**EXERCISE OBJECTIVE**. Scan the records below for the line containing "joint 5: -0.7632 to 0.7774" and the line containing "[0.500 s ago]". Copy both, plus every line between, exactly.

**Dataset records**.
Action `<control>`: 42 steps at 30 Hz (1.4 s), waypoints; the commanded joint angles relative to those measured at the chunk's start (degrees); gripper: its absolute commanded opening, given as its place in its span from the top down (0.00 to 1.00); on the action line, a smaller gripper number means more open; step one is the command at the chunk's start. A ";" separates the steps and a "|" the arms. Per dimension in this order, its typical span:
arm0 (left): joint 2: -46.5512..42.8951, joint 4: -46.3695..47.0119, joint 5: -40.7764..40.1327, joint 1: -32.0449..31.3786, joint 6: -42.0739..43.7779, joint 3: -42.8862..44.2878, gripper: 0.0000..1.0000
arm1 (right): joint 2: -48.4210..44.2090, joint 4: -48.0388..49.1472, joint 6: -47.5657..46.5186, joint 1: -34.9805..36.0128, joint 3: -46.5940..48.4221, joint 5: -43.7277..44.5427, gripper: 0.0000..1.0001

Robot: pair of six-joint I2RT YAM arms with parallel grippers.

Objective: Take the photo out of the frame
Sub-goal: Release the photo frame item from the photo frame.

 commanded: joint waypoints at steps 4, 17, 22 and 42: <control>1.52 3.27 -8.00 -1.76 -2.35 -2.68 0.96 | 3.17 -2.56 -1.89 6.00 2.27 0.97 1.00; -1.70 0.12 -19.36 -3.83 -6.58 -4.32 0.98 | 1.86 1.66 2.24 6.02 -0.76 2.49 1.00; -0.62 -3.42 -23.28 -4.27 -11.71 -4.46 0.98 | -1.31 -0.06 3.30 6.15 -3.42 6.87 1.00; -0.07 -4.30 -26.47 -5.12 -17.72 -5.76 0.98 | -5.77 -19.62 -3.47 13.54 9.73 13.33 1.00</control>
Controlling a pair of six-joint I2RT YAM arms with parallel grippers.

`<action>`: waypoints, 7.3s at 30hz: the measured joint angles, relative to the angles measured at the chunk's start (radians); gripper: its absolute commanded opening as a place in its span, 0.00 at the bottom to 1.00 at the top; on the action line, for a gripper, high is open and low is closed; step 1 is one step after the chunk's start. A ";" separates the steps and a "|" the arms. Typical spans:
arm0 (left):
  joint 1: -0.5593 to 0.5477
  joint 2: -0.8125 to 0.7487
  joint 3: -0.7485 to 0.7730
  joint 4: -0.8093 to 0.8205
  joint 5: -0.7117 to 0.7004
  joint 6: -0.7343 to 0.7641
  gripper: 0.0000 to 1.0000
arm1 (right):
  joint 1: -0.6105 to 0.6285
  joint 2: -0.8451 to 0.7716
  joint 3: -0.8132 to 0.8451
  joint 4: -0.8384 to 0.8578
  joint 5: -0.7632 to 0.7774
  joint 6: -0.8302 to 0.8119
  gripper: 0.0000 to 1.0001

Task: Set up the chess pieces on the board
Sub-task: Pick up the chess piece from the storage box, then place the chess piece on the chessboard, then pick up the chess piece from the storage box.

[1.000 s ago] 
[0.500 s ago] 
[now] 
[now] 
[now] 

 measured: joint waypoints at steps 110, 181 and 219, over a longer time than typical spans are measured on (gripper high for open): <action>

**REPLY TO THE EXERCISE**.
  joint 5: -0.7632 to 0.7774
  joint 6: -0.8302 to 0.8119
  gripper: 0.0000 to 1.0001

Task: Set up the chess pieces on the board
Sub-task: Pick up the chess piece from the storage box, then place the chess piece on the chessboard, then pick up the chess piece from the storage box.

[1.000 s ago] 
[0.500 s ago] 

No further response is needed.